● **What to produce**: Repeat exactly each line of the data provided below.

● **Dataset excerpt**:
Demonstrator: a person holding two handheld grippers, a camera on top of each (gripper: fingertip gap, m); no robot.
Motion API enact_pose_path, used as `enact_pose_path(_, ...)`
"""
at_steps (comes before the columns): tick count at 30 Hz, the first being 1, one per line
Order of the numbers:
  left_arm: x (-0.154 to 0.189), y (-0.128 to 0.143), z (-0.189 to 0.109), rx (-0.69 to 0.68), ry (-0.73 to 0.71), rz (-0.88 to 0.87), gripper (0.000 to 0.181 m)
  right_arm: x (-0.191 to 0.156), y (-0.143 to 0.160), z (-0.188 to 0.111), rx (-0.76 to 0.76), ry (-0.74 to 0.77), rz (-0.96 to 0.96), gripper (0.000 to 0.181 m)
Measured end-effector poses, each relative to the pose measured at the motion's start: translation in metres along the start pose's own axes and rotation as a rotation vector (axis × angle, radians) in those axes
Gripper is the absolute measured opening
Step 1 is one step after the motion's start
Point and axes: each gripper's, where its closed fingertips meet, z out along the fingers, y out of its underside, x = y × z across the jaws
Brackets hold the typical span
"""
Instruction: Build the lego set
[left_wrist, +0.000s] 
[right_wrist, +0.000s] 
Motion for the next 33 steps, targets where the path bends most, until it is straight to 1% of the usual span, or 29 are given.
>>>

● **Output below**:
Demonstrator: a person holding two handheld grippers, a camera on top of each (gripper: fingertip gap, m); no robot.
Motion API enact_pose_path, used as `enact_pose_path(_, ...)`
"""
at_steps (comes before the columns): tick count at 30 Hz, the first being 1, one per line
Order of the numbers:
  left_arm: x (-0.154 to 0.189), y (-0.128 to 0.143), z (-0.189 to 0.109), rx (-0.69 to 0.68), ry (-0.73 to 0.71), rz (-0.88 to 0.87), gripper (0.000 to 0.181 m)
  right_arm: x (-0.191 to 0.156), y (-0.143 to 0.160), z (-0.188 to 0.111), rx (-0.76 to 0.76), ry (-0.74 to 0.77), rz (-0.96 to 0.96), gripper (0.000 to 0.181 m)
Measured end-effector poses, each relative to the pose measured at the motion's start: translation in metres along the start pose's own axes and rotation as a rotation vector (axis × angle, radians) in those axes
Gripper is the absolute measured opening
Step 1 is one step after the motion's start
Point and axes: each gripper's, where its closed fingertips meet, z out along the fingers, y out of its underside, x = y × z across the jaws
Brackets hold the typical span
"""
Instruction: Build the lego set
[left_wrist, +0.000s] 
[right_wrist, +0.000s] 
Motion for the next 33 steps, targets where the path bends most, until it is straight to 1% of the usual span, or 29 are given.
>>>

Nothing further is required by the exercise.